> [What to do]:
From the entries below, copy out every line with "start" in it.

++++++

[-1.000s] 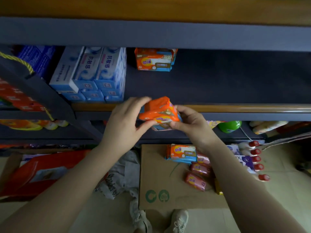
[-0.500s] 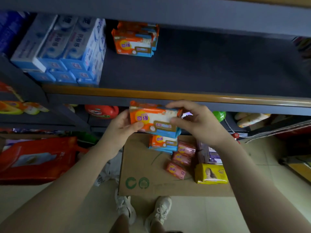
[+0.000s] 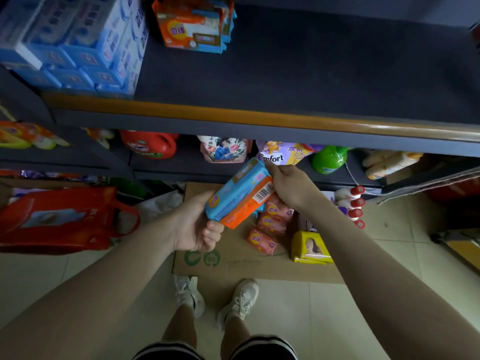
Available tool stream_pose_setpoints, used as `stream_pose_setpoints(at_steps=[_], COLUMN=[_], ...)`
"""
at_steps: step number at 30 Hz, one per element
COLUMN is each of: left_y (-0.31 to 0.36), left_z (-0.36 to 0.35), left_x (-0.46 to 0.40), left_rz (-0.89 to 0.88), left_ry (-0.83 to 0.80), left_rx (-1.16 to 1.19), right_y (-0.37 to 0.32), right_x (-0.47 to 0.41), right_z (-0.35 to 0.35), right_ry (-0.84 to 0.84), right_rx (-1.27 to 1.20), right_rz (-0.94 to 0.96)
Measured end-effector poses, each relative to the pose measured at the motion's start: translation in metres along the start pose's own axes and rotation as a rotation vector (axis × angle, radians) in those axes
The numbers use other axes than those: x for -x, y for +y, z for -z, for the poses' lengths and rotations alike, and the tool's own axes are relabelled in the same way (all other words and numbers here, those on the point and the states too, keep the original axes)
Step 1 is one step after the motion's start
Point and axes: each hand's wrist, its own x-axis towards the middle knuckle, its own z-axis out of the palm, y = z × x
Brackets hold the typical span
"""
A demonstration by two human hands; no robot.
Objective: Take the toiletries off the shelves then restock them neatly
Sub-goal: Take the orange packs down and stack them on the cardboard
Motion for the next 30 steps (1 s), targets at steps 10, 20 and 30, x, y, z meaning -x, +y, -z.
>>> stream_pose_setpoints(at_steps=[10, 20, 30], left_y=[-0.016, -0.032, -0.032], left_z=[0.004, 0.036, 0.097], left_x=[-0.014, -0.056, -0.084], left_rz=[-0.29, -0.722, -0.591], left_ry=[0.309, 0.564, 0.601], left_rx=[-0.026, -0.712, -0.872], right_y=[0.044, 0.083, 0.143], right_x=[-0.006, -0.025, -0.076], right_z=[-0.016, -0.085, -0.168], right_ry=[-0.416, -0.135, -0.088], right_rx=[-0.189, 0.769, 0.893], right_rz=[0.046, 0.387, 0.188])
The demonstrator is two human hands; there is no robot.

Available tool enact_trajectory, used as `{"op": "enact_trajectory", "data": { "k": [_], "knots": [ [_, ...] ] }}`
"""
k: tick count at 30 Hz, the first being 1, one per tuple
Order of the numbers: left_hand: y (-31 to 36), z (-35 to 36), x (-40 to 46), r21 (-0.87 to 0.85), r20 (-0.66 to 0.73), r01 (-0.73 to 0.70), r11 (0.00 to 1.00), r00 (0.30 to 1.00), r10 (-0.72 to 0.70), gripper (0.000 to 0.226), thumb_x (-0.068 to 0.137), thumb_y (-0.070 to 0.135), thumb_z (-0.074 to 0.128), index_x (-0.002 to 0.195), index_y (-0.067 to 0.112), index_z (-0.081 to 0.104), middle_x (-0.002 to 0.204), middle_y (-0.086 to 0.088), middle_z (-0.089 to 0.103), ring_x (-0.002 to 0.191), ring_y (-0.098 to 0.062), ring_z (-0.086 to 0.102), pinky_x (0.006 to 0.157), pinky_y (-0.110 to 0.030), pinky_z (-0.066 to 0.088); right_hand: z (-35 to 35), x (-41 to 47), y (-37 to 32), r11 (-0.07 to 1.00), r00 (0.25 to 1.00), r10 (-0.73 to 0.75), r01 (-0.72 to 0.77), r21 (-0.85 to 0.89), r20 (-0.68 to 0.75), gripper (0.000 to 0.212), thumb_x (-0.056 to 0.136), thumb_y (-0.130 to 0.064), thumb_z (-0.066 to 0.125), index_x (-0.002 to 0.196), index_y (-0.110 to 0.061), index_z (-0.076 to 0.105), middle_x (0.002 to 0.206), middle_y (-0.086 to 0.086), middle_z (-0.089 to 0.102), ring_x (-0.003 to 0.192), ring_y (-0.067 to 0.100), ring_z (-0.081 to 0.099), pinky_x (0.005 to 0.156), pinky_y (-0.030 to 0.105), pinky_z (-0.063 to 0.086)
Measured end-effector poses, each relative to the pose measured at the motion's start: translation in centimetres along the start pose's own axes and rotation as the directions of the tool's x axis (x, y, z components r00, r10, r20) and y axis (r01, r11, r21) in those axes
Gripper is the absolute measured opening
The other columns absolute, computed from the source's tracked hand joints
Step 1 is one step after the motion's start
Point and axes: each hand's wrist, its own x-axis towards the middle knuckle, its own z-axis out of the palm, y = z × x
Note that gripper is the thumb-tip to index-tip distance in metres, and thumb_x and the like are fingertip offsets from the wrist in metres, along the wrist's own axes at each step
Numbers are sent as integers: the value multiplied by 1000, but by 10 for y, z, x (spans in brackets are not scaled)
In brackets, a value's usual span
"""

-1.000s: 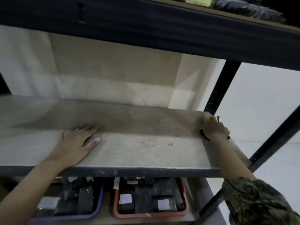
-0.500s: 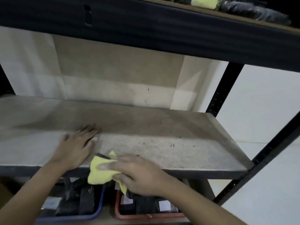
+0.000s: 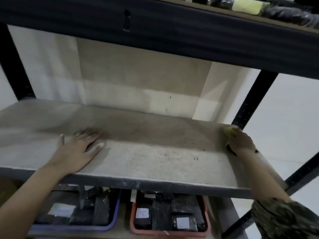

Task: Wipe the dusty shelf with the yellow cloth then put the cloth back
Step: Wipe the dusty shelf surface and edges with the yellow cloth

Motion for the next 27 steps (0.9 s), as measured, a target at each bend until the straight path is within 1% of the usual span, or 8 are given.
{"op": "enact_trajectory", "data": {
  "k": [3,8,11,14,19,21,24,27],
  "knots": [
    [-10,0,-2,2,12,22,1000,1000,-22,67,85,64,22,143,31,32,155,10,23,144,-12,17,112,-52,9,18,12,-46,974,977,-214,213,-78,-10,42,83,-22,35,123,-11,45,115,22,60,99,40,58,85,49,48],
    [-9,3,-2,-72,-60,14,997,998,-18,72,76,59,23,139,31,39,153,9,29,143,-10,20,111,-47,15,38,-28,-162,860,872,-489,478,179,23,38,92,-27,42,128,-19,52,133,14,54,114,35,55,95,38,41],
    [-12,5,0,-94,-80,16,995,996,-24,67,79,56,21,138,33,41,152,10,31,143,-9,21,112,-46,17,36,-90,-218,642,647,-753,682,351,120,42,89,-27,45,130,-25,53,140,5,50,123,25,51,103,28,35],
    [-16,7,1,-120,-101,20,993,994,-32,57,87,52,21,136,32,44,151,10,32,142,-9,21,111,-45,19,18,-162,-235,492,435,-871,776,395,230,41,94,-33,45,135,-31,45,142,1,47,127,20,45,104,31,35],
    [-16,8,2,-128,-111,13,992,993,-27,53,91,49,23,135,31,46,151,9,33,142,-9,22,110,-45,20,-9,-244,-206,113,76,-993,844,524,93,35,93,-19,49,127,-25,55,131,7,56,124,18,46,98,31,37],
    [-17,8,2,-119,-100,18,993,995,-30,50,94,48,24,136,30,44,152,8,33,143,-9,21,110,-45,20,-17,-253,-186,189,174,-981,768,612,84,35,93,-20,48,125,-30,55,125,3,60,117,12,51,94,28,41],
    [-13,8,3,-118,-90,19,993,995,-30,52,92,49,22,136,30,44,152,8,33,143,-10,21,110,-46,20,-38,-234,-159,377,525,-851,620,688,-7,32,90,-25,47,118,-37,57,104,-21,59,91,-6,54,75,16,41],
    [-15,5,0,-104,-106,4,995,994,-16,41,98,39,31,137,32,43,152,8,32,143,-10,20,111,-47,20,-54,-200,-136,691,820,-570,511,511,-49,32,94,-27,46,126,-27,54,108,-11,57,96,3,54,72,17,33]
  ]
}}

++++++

> [Written solution]:
Measured end-effector poses, each relative to the pose measured at the motion's start: translation in metres along the start pose's own axes and rotation as a rotation vector (axis × angle, radians) in those axes
Step 1 is one step after the motion's start
Measured end-effector poses, each relative to the pose measured at the motion's start: translation in centimetres along the start pose's own axes and rotation as the directions of the tool's x axis (x, y, z components r00, r10, r20) and y axis (r01, r11, r21) in those axes
Step 1 is one step after the motion's start

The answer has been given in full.